When reviewing, don’t focus too much on code style. This is true for any pull request, but the larger a pull request is, the more likely people are to engage in bike shedding. You don’t want to leave tens of comments asking contributors to change names of classes or their members, while only leaving a handful of comments on the architecture or algorithms involved. Whenever possible, use the “suggested change” functionality to suggest new code. This allows the contributor to quickly apply review feedback to the code.
When reviewing the pull request over multiple days, consider submitting the review in batches or keep the contributor informed via other means. It’s important that you take your time to review the changes in detail, but a contributor won’t know if you’re actually reviewing their code or if you’re busy doing other things and won’t get to their PR for a while.
Last but not least, keep in mind that a pull request isn’t a gift from a contributor to a project. As a contributor, you are providing the project with your most valuable resource: time. At the same time, you’re asking maintainers to invest their future time to maintain your code, making sure it keeps working, and fixing bugs in the process. If you are contributing large amounts of code to a project, talk about future maintenance. For contributors, this means staying active in the project to help out with any issues involving your code, or even joining the project team. For maintainers, don’t be afraid to ask past contributors for help if you can’t figure out an issue with code they provided.

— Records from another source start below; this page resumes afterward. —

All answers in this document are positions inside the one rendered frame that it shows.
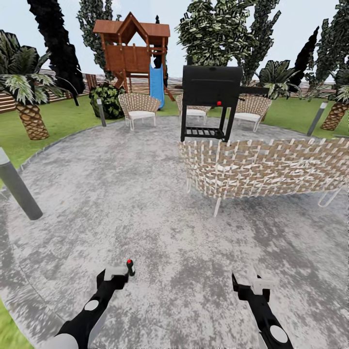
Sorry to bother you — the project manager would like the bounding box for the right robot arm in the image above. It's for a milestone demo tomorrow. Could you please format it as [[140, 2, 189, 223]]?
[[232, 274, 293, 349]]

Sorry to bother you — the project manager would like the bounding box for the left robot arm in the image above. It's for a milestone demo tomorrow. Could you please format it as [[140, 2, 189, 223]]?
[[42, 267, 129, 349]]

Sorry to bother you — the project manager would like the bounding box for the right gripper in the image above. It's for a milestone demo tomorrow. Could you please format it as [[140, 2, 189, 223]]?
[[232, 274, 270, 312]]

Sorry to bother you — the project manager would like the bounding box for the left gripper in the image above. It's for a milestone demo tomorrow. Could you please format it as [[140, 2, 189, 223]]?
[[96, 270, 129, 295]]

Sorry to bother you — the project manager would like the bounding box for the pesticide atomizer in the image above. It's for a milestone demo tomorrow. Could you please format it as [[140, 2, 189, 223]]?
[[126, 260, 135, 276]]

The suggestions I’ve made above won’t work for every project, every person, or every time. In our day jobs, we have meetings, discussions, a regular feedback about the work we do and problems we face. It is important to remember this when working on Open-Source, because it may not seem obvious due to geographical separation or time constraints. Communication between contributors and maintainers is key in making sure that working on Open-Source is productive and rewarding for everyone involved.